3. Eat fat. Regular consumption of the right kinds of fats is critical to mood health. This was clearly demonstrated in a study by Anita S. Wells, MD, of the University of Sheffield, England. Wells asked 20 healthy men and women to eat high- and low-fat diets for several weeks. People following the low-fat diet developed greater feelings of depression, dejection, and anger. In contrast, those eating high-fat diets had improvements in mood. Now this study did not make a distinction between types of fats, but there is extensive research in support of consuming omega 3’s in particular. One study found that people who eat fish or seafood (our best source of dietary omega 3’s) less than once a week are one-third more likely to experience mild to severe depression. Although I feel strongly about getting as much of your nutrition from food, with our seafood populations being threatened by over fishing and pollution, this is one instance where proper supplementation is critical. A marine source of omega 3’s will give you the most usable form, but it is becoming evident that fish and krill oil are not our best choices environmentally and therapeutically. Please click the link to learn about your best choice for omega 3 supplementation: http://www.naturalnews.com/moxxor_health_benefits.asp?ID=ana. Other good food fats to include are avocados, cold-processed coconut oil, raw nuts and seeds and olives and their oil.

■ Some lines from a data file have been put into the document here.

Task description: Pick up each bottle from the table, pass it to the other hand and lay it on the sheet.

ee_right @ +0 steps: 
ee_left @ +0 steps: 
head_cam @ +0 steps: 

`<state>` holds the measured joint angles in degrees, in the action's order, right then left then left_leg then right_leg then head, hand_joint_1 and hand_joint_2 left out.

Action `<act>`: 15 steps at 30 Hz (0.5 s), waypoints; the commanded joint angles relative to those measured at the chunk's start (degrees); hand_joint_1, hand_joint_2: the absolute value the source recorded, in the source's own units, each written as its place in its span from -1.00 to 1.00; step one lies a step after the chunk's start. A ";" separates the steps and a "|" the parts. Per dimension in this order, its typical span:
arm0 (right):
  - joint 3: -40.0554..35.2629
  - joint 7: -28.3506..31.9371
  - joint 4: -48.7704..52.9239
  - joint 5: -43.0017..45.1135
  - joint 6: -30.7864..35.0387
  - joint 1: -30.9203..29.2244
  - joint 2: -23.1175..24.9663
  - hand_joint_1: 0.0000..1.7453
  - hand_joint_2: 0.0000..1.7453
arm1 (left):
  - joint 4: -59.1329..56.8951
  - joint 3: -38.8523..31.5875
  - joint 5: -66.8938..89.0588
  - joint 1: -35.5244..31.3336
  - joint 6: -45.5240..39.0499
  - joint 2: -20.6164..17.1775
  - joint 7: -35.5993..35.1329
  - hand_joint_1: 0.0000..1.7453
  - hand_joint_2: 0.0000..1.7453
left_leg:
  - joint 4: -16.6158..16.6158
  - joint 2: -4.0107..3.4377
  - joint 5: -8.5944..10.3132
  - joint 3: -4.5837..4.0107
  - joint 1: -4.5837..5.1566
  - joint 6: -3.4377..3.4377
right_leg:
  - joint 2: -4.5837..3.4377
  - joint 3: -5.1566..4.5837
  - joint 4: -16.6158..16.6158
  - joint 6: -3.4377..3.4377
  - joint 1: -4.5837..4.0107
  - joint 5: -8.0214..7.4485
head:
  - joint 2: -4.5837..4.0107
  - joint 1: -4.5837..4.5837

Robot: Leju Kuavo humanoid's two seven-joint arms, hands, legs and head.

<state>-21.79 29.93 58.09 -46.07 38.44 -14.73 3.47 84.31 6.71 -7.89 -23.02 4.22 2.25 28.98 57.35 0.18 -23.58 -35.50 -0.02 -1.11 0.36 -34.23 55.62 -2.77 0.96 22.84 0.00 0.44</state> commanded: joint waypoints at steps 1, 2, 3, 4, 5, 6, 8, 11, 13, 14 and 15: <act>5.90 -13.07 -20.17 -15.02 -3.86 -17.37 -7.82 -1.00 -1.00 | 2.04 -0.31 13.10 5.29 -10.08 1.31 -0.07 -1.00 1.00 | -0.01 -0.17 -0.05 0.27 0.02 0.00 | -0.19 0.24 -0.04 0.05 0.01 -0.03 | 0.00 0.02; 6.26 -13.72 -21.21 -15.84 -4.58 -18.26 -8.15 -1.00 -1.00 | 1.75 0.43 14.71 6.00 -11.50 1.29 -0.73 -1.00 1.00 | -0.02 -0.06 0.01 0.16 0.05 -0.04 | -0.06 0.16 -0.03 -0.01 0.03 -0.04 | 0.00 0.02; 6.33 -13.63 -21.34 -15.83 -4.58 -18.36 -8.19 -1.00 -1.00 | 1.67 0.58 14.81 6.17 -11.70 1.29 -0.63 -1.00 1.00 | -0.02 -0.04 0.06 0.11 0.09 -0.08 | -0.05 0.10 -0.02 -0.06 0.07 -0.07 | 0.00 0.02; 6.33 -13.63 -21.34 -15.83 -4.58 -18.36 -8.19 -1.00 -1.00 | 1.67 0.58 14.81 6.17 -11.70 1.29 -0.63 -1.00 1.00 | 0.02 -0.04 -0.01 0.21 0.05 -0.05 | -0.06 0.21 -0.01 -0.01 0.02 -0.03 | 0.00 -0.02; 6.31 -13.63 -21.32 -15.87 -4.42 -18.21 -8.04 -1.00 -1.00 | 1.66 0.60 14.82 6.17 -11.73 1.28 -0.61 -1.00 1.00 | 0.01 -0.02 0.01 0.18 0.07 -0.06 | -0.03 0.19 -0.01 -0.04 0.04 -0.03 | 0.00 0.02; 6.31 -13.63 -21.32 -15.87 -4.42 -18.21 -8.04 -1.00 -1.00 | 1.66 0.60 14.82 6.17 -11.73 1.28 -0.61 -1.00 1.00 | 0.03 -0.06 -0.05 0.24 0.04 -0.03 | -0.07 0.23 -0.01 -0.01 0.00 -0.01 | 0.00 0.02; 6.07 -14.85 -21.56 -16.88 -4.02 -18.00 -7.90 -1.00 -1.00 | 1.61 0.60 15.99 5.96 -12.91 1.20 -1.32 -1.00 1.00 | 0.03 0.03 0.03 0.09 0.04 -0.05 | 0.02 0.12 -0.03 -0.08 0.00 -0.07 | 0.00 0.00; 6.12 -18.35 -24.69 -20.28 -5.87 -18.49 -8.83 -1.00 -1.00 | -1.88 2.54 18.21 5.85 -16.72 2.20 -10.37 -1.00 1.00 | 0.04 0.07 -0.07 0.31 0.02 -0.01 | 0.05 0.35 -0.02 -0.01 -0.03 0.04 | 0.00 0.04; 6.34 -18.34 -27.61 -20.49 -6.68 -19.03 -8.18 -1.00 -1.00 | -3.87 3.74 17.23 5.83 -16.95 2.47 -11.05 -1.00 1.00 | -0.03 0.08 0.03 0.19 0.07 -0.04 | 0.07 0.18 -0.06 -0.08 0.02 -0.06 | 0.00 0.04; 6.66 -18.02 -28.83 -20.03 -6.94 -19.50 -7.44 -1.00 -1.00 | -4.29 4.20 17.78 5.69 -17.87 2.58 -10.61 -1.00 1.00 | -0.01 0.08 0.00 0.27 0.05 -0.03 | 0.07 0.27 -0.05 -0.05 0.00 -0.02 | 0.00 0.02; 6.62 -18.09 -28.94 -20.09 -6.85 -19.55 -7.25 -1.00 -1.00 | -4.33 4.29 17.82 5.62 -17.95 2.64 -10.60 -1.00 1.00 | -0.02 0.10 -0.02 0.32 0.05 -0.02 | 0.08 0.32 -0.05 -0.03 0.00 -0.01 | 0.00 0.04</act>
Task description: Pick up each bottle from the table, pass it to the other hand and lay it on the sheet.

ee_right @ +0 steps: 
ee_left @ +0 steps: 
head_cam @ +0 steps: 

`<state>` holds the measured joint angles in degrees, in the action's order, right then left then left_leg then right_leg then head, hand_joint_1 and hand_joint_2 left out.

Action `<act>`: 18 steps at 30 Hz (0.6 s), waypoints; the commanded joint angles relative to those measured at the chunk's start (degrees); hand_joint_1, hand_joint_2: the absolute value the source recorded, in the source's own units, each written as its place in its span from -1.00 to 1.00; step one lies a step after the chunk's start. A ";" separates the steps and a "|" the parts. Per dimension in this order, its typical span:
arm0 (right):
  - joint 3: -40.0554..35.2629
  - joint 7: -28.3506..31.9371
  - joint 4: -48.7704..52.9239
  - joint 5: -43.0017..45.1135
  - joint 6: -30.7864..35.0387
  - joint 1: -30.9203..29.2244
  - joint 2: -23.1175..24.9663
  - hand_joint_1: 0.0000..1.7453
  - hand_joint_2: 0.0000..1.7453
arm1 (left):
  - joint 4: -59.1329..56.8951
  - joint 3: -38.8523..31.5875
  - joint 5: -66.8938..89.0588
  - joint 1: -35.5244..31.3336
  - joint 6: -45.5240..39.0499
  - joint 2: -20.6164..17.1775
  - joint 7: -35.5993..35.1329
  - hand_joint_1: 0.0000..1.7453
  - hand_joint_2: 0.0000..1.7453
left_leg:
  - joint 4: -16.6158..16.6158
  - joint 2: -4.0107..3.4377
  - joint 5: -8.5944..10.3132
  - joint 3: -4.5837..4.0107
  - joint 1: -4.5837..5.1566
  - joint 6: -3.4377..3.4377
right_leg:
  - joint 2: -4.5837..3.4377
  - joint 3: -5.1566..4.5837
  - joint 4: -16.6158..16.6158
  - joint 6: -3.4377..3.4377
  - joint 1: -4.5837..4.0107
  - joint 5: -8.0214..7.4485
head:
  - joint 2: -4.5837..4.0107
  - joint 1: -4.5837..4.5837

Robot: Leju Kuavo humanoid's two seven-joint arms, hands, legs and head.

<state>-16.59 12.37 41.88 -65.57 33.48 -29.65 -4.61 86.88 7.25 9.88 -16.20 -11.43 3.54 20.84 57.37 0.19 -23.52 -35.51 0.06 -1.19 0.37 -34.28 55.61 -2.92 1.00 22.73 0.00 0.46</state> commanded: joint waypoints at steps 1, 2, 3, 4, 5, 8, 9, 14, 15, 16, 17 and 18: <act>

4. Get your B’s. B vitamins, particularly folate and B12 play a key role in regulating mood. If you choose refined flour products over folate-rich fresh leafy green vegetables you are most likely deficient in this key nutrient. Be sure to have a significant portion of your vegetables raw or lightly cooked for the highest nutritent value. Other fresh vegetables and whole grains like brown rice and quinoa are also good sources of B vitamins. Because it has been found that adults lacking adequate B12 are 70% more likely to suffer from depression, it is vital that you incorporate organic eggs, spirulina, lean red meat, fermented dairy and fermented vegetables in the diet. You may need to supplement.
5. Move your body regularly. Evidence shows that people who exercise on a regular basis tend to be less depressed and anxious. This seems to be because of the ability of exercise to regulate neurotransmitter function much like an antidepressant, but without the side effects. The key to reaping these benefits, say experts, is to do it regularly and often. So, get a buddy, put it on your calendar and find what form of exercise inspires you.
6. Choose positivity. This can take some practice, but it is so very important. Surround yourself with other positive people whenever possible, turn off the news, read and recite positive affirmations and pencil in something joyful into every day. Be sure to see a positive mindset as a journey rather than some unattainable destination.
7. Oils to the rescue. Good quality, therapeutic grade essential oils can be an invaluable tool because their effects can be immediate. High-grade essential oils (Young Living is the brand I know, love and use http://vibrant-health.younglivingworld.com) go directly to the limbic system of the brain. Because this is the most basic part of the brain, we do not need to think or process this information, just simply absorb it. Our sense of smell has a profound affect on our state of mind and emotions. Some of my favorite Young Living mood boosting oils include: Joy, Valor, Bergamot, Jasmine, Lemon, Frankincense, Passion and Hope. Use these in a cold-air diffuser, apply them to your feet, temples or wrists, add a few drops to massage oil or body lotion, the applications are endless!
Go ahead and give some of these suggestions a try and see if the corners of your mouth don’t begin to curl up.
Affirmation from Louise Hay:
“Today I begin a new habit of really loving and caring for myself.”